DETAILS OF EMBODIMENTS OF THE PRESENT DISCLOSURE

Specific examples of a cutting insert according to one embodiment of the present disclosure will be described below with reference to figures. In the below-described figures, the same or corresponding portions are denoted by the same reference characters and will not be described repeatedly.

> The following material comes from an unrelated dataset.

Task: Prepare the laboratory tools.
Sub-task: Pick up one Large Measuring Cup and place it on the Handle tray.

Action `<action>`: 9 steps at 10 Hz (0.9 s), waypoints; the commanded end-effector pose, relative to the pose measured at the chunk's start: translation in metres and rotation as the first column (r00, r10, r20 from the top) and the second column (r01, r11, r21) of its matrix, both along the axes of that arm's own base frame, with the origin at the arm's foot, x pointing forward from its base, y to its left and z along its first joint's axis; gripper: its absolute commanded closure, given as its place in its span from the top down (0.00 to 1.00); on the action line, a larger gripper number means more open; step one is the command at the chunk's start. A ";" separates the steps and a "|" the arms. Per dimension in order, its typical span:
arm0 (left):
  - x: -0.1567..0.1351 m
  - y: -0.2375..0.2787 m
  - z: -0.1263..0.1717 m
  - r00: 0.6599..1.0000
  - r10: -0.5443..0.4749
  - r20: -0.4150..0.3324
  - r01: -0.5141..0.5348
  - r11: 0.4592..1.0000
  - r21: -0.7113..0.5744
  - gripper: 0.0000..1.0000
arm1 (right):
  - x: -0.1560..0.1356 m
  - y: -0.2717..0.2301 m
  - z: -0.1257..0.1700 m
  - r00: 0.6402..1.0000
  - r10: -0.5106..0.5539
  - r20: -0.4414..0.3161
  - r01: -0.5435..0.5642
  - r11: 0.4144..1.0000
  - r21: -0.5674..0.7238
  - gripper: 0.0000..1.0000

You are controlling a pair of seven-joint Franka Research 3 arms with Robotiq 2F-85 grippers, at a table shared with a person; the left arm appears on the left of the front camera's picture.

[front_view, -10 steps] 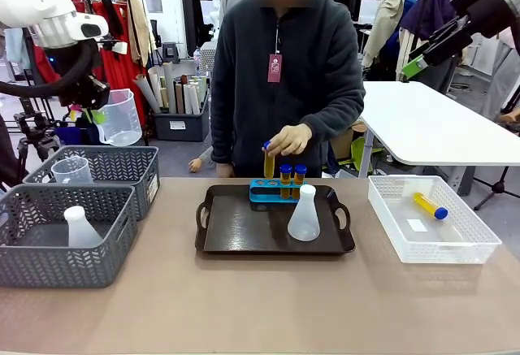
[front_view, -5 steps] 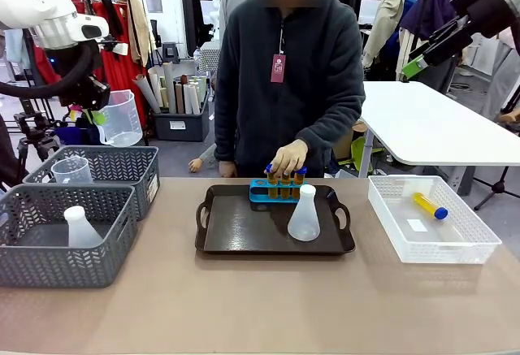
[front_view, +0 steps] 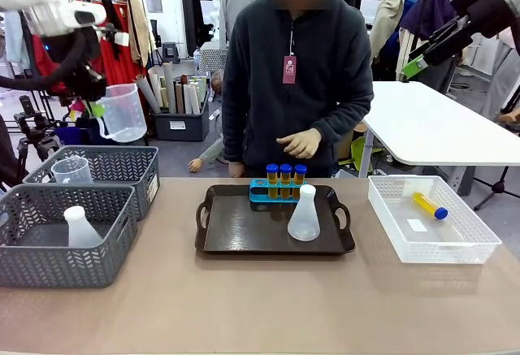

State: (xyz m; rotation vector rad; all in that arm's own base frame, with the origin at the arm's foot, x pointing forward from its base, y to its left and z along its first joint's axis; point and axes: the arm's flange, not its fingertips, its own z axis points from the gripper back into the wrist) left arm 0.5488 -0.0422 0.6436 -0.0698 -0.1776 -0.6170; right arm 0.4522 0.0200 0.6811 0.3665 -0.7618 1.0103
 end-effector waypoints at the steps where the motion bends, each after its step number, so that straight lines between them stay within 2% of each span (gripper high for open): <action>1: 0.016 -0.002 0.050 0.986 -0.164 0.016 0.164 0.986 -0.019 0.00 | 0.000 0.001 0.001 1.000 0.008 0.006 -0.008 1.000 0.004 1.00; 2: 0.018 -0.017 0.068 0.973 -0.227 0.039 0.227 0.974 0.001 0.00 | 0.000 0.001 0.001 1.000 0.008 0.006 -0.008 1.000 0.004 1.00; 3: 0.021 -0.041 0.081 0.945 -0.324 0.053 0.324 0.946 0.007 0.00 | 0.000 0.001 0.001 1.000 0.008 0.006 -0.008 1.000 0.004 1.00; 6: 0.023 -0.107 0.115 0.841 -0.531 0.102 0.530 0.847 0.036 0.00 | 0.000 0.001 0.001 1.000 0.008 0.006 -0.008 1.000 0.004 1.00; 8: 0.021 -0.140 0.118 0.783 -0.613 0.106 0.610 0.790 0.058 0.00 | 0.000 0.001 0.001 1.000 0.008 0.006 -0.008 1.000 0.004 1.00; 9: 0.021 -0.155 0.111 0.721 -0.682 0.122 0.679 0.731 0.072 0.00 | 0.000 0.001 0.001 1.000 0.008 0.006 -0.008 1.000 0.004 1.00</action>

FIG. 1 is a schematic perspective view showing a configuration of a cutting insert 100 according to the present embodiment. As shown in FIG. 1, cutting insert 100 according to the present embodiment has a cutting edge member 6 and a base metal 7. Cutting edge member 6 is attached to base metal 7. Cutting edge member 6 is involved in cutting. The shape of base metal 7 when viewed in a plan view is not particularly limited, but is, for example, a rhombic shape. Cutting edge member 6 is joined to an acute corner portion of base metal 7. Base metal 7 is composed of, for example, a cemented carbide, a cermet, or the like. Cutting insert 100 according to the present embodiment is formed by joining cutting edge member 6 to the acute corner portion of base metal 7; however, a whole of cutting insert 100 may be constituted of cutting edge member 6.

The present disclosure is also applied to cutting inserts 100 having polygonal shapes other than the rhombic shape. Since the shapes of the cutting edges are the same thereamong, only cutting insert 100 having the rhombic shape is illustrated. The acute corner portion of base metal 7 is provided with a counterbore portion 8 obtained by partially depressing a portion of the upper surface. Cutting edge member 6 is joined to base metal 7 at counterbore portion 8 by joining means such as brazing.

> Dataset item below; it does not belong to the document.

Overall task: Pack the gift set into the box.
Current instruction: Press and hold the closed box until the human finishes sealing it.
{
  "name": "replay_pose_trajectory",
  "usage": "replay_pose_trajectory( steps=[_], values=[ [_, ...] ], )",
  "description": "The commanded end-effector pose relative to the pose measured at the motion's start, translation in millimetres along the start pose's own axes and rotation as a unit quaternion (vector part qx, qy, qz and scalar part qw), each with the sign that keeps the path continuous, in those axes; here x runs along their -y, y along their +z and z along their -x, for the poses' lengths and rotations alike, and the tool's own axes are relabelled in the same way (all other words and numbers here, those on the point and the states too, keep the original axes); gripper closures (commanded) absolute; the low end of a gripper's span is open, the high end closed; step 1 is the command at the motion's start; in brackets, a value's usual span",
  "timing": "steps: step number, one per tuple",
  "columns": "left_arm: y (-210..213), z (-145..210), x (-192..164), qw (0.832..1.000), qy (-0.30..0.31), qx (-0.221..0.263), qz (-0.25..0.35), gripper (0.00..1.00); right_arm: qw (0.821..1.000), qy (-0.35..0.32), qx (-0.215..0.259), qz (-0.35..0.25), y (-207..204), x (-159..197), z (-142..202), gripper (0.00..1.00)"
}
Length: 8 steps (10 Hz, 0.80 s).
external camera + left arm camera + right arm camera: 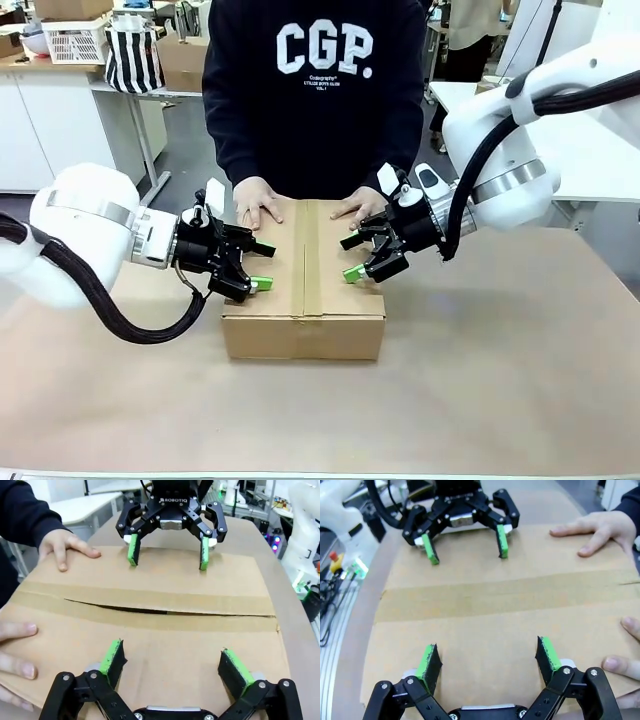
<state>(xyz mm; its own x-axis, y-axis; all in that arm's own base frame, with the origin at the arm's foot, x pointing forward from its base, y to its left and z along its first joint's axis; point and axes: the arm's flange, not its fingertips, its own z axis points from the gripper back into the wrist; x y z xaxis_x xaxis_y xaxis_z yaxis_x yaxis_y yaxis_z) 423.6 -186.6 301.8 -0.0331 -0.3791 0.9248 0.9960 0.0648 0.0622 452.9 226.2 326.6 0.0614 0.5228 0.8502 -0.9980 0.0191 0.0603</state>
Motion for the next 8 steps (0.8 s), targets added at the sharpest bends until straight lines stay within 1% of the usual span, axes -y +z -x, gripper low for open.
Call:
replay_pose_trajectory(
  steps=[1, 8],
  values=[
    [1.5, 1.6, 3.1, 1.000, -0.012, 0.008, -0.013, 0.00, 1.000, -0.001, 0.001, 0.000, -0.2, -0.3, -0.1, 0.00],
    [1.5, 1.6, 3.1, 1.000, -0.012, 0.008, -0.013, 0.00, 1.000, -0.001, 0.001, 0.000, -0.2, -0.3, -0.1, 0.00]
  ],
)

Cutting edge member 6 is composed of a cBN-based sintered material, a diamond-based sintered material, a ceramic, a cermet, or a cemented carbide. The cBN-based sintered material is a sintered material including 10% or more and 99.9% or less of cBN (cubic boron nitride) in volume ratio. The diamond-based sintered material is a sintered material including 10% or more and 99.9% or less of diamond in volume ratio. The ceramic is not particularly limited; however, a ceramic such as alumina (Al₂O₃), silicon nitride (Si₃N₄), or titanium carbide (TiC) can be suitably used, for example. The cermet is not particularly limited; however, a nitride-based cermet or a carbide-based cermet can be suitably used, for example.

Cutting insert 100 according to the present embodiment has a rake face 50, a flank face 30, a cutting edge 10, and a bottom surface 60. Cutting edge 10 is constituted of a ridgeline 20 between rake face 50 and flank face 30. Ridgeline 20 has a cutting edge 10, a first ridgeline portion 21, and a second ridgeline portion 22. Cutting edge 10 is a portion of ridgeline 20. Cutting edge 10 has a first cutting edge portion 1 for corner processing, a second cutting edge portion 2 for pulling processing, a third cutting edge portion 3 for finished-surface processing, a first connection cutting edge portion 11, a second connection cutting edge portion 12, and a fourth cutting edge portion 4.

First connection cutting edge portion 11 connects first cutting edge portion 1 and third cutting edge portion 3. First connection cutting edge portion 11 is located between first cutting edge portion 1 and third cutting edge portion 3. Second connection cutting edge portion 12 connects second cutting edge portion 2 and third cutting edge portion 3. Second connection cutting edge portion 12 is located between second cutting edge portion 2 and third cutting edge portion 3. Third cutting edge portion 3 is disposed between first cutting edge portion 1 and second cutting edge portion 2. Third cutting edge portion 3 connects first connection cutting edge portion 11 and second connection cutting edge portion 12. Fourth cutting edge portion 4 is contiguous to first cutting edge portion 1. First cutting edge portion 1 is located between third cutting edge portion 3 and fourth cutting edge portion 4.

FIG. 2 is a schematic plan view showing a configuration of a cutting tool according to the present embodiment. The schematic plan view shown in FIG. 2 shows a state when viewed along a straight line perpendicular to rake face 50. A point of view is at a position facing rake face 50. A line-of-sight direction D is a direction from rake face 50 toward bottom surface 60.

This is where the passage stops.